More surge testing is being introduced in England after a further discovery of the South African variant of Covid-19.
The mutation has been found in Leeds, prompting the Department of Health (DH) to announce additional testing and genomic sequencing in a bid to detect cases and control the spread.
It is the latest area of the country to have targeted testing set up.
People in the LS8 postcode, including parts of Harehills and the area just north of Easterly Road where the variant was found, are being “strongly encouraged” to take a test when offered, whether or not they have symptoms.
Earlier this week the department said targeted testing regimes would be set up in parts of Norfolk, Southampton and Woking in Surrey.
Efforts in Manchester to track down examples of the more transmissible Kent variant were also being expanded following deployment of testing teams last week.
A spokeswoman for the department said: “Extra testing is being introduced in addition to existing extensive testing, and in combination with following the current lockdown rules and remembering Hands Face Space advice, will help to monitor and suppress the spread of the virus.

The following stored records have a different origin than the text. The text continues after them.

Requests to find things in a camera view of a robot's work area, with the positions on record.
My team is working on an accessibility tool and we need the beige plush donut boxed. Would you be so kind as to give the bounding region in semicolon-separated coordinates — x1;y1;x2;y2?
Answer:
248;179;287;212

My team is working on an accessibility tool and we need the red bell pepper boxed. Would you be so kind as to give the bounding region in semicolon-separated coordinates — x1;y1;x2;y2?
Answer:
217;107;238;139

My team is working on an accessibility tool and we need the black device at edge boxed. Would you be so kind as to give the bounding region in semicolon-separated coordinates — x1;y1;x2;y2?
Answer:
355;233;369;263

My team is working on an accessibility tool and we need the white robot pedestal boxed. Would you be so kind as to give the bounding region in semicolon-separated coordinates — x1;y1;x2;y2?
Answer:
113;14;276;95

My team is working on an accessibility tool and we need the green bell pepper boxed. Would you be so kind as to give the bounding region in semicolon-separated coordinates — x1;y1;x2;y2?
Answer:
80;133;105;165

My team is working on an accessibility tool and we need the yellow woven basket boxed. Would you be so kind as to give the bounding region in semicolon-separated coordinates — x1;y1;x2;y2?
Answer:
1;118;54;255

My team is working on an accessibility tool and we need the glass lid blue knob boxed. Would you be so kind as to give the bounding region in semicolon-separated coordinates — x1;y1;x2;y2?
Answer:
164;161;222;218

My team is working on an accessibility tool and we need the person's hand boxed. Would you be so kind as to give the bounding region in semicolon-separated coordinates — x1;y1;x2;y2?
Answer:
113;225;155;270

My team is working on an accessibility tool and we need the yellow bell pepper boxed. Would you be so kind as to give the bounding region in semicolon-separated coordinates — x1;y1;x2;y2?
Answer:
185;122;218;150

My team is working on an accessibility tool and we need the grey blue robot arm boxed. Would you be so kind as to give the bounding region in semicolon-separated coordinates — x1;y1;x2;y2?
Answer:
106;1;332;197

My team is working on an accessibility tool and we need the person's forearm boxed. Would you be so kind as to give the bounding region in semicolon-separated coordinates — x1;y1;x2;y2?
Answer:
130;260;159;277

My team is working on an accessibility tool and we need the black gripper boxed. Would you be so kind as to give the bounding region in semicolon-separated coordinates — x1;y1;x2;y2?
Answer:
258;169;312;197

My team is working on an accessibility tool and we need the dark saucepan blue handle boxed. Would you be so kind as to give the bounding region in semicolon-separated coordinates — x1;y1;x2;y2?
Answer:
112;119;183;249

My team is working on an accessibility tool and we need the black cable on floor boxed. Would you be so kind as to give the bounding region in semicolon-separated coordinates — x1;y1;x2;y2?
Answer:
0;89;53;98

“Positive cases will be sequenced for genomic data to help understand Covid-19 variants and their spread within these areas.”
Public Health England has said sequencing of positive PCR tests – swabs that are processed in a laboratory – can take around two weeks.

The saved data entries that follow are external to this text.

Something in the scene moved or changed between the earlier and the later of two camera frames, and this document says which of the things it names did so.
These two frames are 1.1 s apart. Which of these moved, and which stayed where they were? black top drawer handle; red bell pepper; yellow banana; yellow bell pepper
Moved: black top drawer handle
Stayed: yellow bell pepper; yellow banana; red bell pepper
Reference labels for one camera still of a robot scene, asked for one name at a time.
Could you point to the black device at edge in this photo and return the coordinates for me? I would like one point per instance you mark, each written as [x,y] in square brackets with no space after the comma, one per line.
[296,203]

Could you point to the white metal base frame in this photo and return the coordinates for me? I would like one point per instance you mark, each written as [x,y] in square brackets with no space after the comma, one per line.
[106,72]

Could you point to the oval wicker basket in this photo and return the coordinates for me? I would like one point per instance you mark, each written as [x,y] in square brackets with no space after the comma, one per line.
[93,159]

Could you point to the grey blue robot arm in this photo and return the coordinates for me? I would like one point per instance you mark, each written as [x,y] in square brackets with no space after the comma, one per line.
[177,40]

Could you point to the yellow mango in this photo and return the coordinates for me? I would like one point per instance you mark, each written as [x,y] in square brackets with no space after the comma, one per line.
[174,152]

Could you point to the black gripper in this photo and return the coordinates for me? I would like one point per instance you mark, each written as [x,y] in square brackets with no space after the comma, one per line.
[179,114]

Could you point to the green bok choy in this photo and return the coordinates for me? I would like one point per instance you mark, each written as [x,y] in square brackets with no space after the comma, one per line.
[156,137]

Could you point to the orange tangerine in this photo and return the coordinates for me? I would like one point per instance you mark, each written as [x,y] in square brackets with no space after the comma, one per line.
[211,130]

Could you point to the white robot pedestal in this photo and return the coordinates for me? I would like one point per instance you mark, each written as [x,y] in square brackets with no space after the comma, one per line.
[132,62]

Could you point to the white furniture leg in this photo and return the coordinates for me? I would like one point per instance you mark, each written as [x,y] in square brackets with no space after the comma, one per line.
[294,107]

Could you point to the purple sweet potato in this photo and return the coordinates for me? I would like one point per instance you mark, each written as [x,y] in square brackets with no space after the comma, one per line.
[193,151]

A DH spokeswoman said data from areas where surge testing has been completed or is nearing completion is “due to be provided in due course”.
The latest figures show 1,295,051 PCR tests were conducted in England in the week to February 10.

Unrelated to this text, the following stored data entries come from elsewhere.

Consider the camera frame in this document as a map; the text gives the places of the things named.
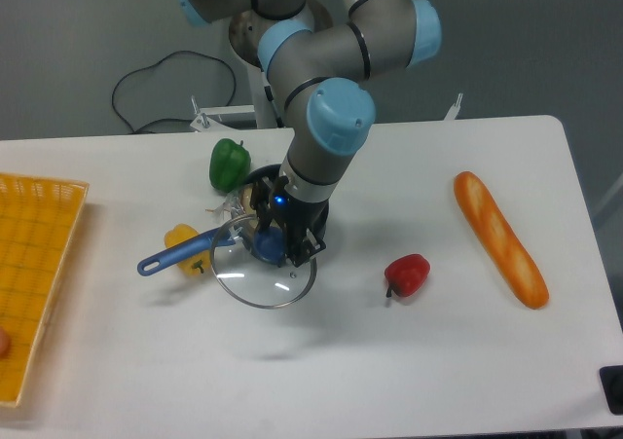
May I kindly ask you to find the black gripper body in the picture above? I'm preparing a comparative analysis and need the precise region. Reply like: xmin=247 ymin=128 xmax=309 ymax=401
xmin=250 ymin=174 xmax=329 ymax=249

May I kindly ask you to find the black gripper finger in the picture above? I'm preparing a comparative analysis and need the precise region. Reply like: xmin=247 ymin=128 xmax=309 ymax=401
xmin=286 ymin=229 xmax=325 ymax=268
xmin=255 ymin=202 xmax=286 ymax=267

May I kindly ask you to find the glass lid blue knob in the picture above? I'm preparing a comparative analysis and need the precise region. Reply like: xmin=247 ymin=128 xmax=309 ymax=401
xmin=210 ymin=214 xmax=317 ymax=310

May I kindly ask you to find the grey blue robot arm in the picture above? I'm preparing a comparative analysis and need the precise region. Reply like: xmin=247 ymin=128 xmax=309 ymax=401
xmin=178 ymin=0 xmax=442 ymax=266

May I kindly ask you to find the dark blue saucepan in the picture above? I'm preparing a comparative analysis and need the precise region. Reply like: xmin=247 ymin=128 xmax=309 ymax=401
xmin=137 ymin=163 xmax=336 ymax=276

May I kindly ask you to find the crumpled plastic wrap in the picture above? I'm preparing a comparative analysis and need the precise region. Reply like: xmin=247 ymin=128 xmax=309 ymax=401
xmin=206 ymin=187 xmax=254 ymax=224

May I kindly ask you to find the green bell pepper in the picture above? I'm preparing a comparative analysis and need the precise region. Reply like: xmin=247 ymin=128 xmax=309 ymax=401
xmin=208 ymin=138 xmax=251 ymax=194

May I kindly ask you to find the yellow bell pepper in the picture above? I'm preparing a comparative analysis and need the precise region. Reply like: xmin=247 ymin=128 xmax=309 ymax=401
xmin=164 ymin=224 xmax=212 ymax=276

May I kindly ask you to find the red bell pepper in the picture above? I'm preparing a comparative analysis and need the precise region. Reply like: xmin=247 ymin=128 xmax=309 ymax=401
xmin=384 ymin=254 xmax=431 ymax=298

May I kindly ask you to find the orange baguette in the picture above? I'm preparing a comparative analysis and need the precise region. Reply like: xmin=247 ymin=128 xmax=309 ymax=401
xmin=454 ymin=171 xmax=549 ymax=310

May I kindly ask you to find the yellow woven basket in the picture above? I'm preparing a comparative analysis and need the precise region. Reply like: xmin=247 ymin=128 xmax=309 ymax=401
xmin=1 ymin=172 xmax=89 ymax=408

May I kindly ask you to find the black device at edge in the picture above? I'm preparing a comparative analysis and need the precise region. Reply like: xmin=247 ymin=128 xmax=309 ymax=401
xmin=599 ymin=365 xmax=623 ymax=416

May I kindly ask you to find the white metal table bracket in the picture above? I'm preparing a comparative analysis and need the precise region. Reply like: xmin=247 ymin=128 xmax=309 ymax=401
xmin=189 ymin=95 xmax=257 ymax=132

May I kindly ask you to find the white clamp bracket right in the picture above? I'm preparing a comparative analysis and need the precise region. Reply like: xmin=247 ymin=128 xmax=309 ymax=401
xmin=443 ymin=92 xmax=463 ymax=121

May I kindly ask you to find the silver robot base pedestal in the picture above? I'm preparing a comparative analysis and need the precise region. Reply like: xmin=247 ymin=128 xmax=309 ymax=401
xmin=229 ymin=0 xmax=333 ymax=128

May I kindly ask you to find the black cable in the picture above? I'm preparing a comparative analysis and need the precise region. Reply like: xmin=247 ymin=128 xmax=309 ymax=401
xmin=111 ymin=50 xmax=238 ymax=135

At the same time there has been a huge spike in the number of rapid turnaround lateral flow device (LFD) tests.
A record 2,400,724 LFD tests were conducted in England in the week to February 10, according to the latest NHS Test and Trace figures.
It is the second successive week in which more LFD tests were conducted than PCR tests.
The rapid tests give results in 30 minutes or less without the need for processing in a laboratory, and are being used as a fast way to test people who do not have symptoms.
Around one in three people with the virus do not display symptoms and the Government has described lateral flow tests as “ideal for widespread use in the community”.